Wednesday, April 4, 2012

Cloud computing

Browse any major newspaper (digitally, of course) in the last three years and there's bound to be some misrepresenting story on cloud computing. There's Amazon Elastic Compute Cloud, Google Apps, Microsoft's Azure, the Apple iCloud, Salesforce.com, and a host of others that are kind-of "Cloud-lite" (Dropbox, Box.net, et al.)

They all use the umbrella term "cloud computing" and any article on them tends to conflate what it is they're comparing to amorphous water vapor.  For instance, Amazon's cloud is run like a standard data center, where there are computers running operating systems and it's up to the system administrators to configure those systems in mostly the same manner as they would the rack-and-steel versions. By contrast, Google's cloud is not a cloud-computing bank at all (at least relative to Amazon): it's rentable services. So instead of configuring a computer, a Google cloud developer is only concerned with the programs. Apple's cloud is also another beast, it's Internet storage with the Apple brand name stamped on it.

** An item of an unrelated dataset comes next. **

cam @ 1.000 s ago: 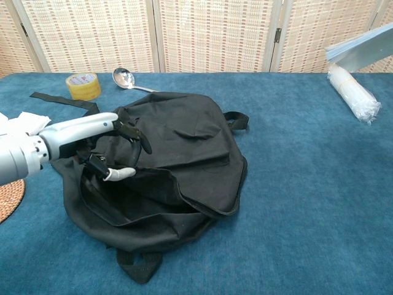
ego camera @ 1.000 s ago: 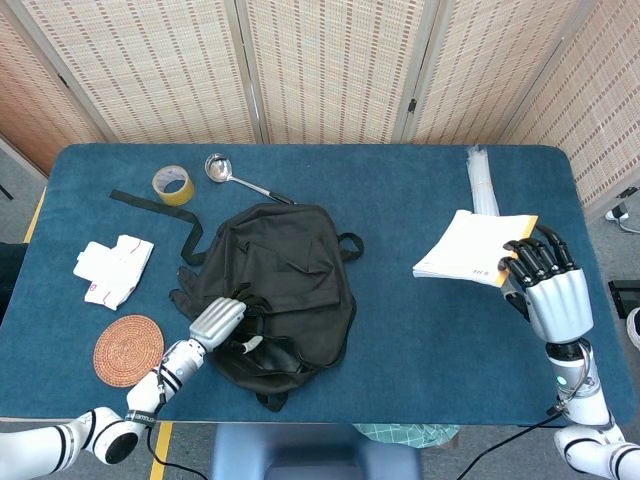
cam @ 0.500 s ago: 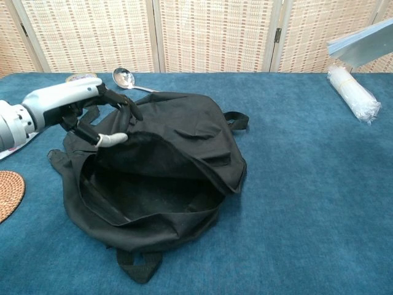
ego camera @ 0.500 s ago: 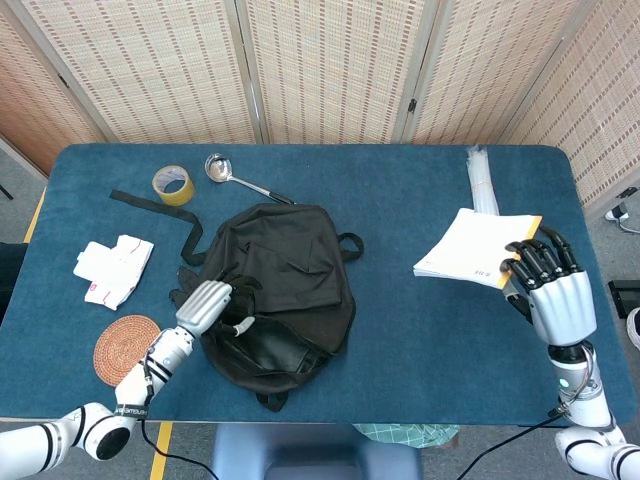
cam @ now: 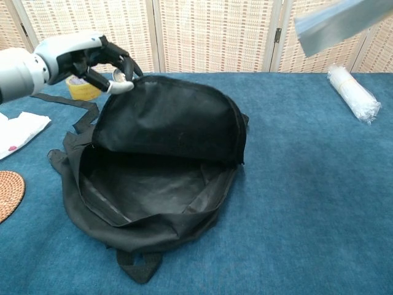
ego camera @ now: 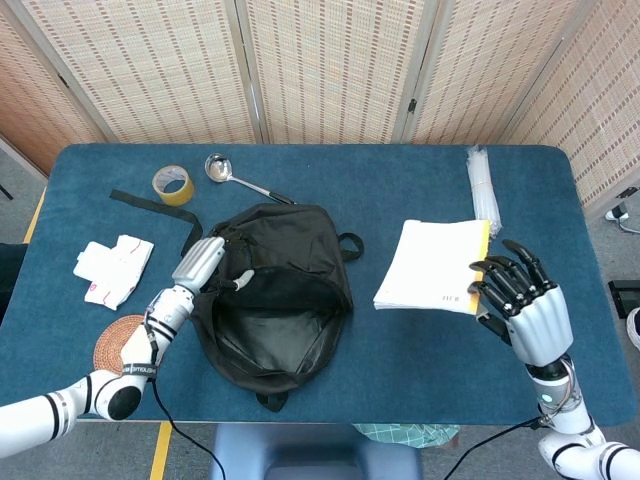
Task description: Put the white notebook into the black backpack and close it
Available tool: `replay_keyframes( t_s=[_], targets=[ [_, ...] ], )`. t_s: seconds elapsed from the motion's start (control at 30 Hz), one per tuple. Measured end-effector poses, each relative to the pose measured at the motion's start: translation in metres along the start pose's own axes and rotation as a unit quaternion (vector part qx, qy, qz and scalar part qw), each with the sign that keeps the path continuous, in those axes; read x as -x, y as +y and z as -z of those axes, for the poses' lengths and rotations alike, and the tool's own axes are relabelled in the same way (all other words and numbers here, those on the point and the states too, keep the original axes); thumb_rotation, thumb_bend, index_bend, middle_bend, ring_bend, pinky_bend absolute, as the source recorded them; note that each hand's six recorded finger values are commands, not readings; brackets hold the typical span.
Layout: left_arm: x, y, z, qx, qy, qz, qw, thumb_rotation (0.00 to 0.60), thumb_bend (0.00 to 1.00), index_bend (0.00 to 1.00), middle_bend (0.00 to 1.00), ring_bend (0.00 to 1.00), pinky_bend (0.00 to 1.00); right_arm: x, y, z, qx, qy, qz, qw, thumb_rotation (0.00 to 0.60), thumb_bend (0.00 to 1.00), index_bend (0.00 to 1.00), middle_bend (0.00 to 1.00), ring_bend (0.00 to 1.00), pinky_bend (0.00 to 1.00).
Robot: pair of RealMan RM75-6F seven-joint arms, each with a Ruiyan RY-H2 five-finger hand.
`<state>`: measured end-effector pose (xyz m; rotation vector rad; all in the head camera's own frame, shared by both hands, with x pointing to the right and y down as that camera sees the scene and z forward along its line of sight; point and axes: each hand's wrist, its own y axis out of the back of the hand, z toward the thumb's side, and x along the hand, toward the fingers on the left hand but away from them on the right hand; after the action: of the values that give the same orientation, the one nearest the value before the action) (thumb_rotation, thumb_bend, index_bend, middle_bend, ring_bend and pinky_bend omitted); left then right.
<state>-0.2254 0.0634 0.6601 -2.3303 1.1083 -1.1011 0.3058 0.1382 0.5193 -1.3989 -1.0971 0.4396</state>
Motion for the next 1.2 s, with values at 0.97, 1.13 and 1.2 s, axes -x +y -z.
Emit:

So then, what is cloud computing? All three of those examples are very different and not interchangeable. I do most of my development in Amazon's cloud, but if I wanted to switch to Google, I would need to change everything up.  I'd have to learn a completely different architecture and give up a lot of control to the system controls I'm accustomed do. Is that bad? Not really, but it's not practical for my company. Amazon is really good for shops that need more computing power and already have a data center infrastructure. Often (but not always) getting the services to work in the cloud is just a matter of uploading a few configuration files to a virtual cloud host.  With Google, we'd have to start from scratch, which might explain why established businesses are loathe to adopt the platform (so far). And with Salesforce.com, even though it's more like Google than Amazon, it's success pivots on it core competency: it does financial, sales, and marketing calcs like Microsoft Excel, which is well known in the business community, and not in python or ruby (like Google), which is not.

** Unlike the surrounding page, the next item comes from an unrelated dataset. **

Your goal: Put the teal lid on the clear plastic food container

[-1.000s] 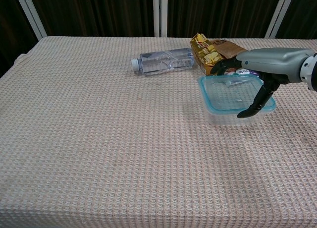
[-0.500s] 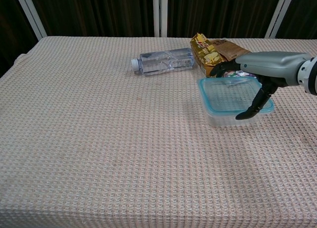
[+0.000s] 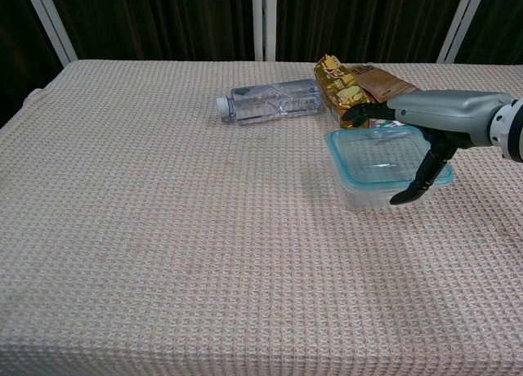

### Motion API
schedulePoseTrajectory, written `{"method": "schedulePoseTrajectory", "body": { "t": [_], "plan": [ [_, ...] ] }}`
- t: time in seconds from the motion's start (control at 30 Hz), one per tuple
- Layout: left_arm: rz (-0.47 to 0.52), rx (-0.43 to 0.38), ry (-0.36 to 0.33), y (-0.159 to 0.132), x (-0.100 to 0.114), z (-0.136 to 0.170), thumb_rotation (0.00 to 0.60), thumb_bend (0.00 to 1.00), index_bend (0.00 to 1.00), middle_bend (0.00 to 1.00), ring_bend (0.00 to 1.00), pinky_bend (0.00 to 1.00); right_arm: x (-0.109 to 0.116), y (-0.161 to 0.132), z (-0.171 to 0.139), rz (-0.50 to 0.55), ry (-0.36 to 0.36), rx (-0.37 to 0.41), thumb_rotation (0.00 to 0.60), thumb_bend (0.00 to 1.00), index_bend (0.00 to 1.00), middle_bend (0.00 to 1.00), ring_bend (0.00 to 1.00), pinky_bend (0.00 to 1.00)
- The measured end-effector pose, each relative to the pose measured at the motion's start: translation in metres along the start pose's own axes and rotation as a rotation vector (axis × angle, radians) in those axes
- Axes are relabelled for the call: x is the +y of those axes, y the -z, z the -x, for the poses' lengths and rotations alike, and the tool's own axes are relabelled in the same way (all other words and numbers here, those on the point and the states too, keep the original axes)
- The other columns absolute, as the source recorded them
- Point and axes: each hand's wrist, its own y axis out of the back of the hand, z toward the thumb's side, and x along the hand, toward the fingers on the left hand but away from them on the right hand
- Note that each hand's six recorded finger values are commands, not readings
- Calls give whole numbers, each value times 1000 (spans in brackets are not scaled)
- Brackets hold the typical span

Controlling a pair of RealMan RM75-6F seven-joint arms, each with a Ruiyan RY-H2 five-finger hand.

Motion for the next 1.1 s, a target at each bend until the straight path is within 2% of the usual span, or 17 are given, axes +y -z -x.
{"method": "schedulePoseTrajectory", "body": {
  "t": [0.27, 0.47, 0.7, 1.1],
  "plan": [
    [0, -1, 2, 0, 0, 0, 600, 5, 88, 34, 0, 4, 3, 0, -6, 1, 25, 10, 600, 0, 0, 8, 0, 0],
    [1, 0, 3, 0, 1, 1, 600, 6, 89, 35, 0, 4, 6, -10, -26, -25, 50, 61, 600, 0, 0, 122, 0, 0],
    [2, 0, 2, -1, 0, 2, 600, 6, 89, 34, 0, 4, -10, -24, -52, -63, 20, 149, 600, 0, 0, 188, 0, 0],
    [6, 2, -1, 0, -1, 4, 600, 6, 89, 34, 0, 4, -28, -22, -62, -61, -6, 163, 600, 0, 0, 222, 0, 0]
  ]
}}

I'm getting at whether cloud computing even means anything. There are other buzz words and jargon around cloud computing (Iaas and Saas being high on my hit list), but none of these terms help clarify what should be simple to explain. So simple, that virtual computing designers dropped "virtual" in favor of "cloud" a long time ago.

If we stick to the metaphor, imagine a cloud. It has a shape and a size, but it's ever-changing and always moving and yet we still call it a cloud even when an hour has gone by and it no longer looks like a pinwheel and has moved out of sight. Cloud computing is like that in that the resources available to any given user at any given time change internally, but externally it's function is always recognizable.  Under that model, all of the above are cloud-computing environments, and just like real cloud they have different specialities and functions.  In that regard, I'm not a cloud-computing purist: it doesn't need to be AWS-like to be a cloud.

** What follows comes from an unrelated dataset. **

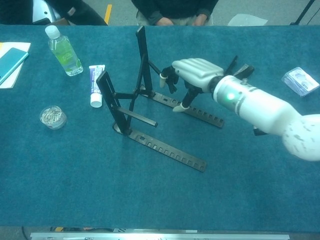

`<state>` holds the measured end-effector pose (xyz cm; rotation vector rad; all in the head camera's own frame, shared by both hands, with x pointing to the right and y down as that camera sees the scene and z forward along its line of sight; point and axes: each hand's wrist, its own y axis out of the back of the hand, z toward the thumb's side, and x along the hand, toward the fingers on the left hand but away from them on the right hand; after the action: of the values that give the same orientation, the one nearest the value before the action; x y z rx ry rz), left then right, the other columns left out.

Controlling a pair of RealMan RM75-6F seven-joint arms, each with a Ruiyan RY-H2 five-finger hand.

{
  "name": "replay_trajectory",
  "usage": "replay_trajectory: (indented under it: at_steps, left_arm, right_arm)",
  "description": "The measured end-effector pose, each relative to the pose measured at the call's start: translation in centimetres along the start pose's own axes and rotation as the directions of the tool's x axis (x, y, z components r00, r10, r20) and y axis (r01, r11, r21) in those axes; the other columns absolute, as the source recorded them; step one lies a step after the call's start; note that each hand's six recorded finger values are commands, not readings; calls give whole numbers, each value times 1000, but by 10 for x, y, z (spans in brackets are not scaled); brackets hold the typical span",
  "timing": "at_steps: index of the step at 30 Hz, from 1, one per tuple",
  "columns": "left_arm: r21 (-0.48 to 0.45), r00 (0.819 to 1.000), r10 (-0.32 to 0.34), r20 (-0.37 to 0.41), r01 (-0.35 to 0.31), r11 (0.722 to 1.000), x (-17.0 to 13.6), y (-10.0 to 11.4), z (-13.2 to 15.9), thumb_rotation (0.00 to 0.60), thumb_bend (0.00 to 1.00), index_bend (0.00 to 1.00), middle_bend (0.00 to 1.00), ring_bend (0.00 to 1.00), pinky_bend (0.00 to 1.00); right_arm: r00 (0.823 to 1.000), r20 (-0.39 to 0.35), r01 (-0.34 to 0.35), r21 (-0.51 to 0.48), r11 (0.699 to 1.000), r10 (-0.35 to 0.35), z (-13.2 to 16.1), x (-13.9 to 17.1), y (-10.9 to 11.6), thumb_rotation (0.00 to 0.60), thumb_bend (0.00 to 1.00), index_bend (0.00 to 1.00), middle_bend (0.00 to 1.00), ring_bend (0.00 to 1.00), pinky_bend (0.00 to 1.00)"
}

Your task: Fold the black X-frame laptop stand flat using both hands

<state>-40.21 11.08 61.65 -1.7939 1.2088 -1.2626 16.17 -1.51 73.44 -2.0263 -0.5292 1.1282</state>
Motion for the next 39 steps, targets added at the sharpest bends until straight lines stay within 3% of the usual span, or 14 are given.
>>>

But I do think that cloud computing isn't so so special or game-changing. It's more bar-lowering, since small businesses can get access to fast computers and hunks of storage cheap. But before virtual computing, we still had fast computers and hunks of storage. And that's the same hardware that's powering all these clouds. And even though this has conceptually been around for a while and companies have always had their own internal compute farms (basically private clouds, whether virtualized or not), it was Amazon that sparked this change when they experimented with leasing their excess xmas computing capacity.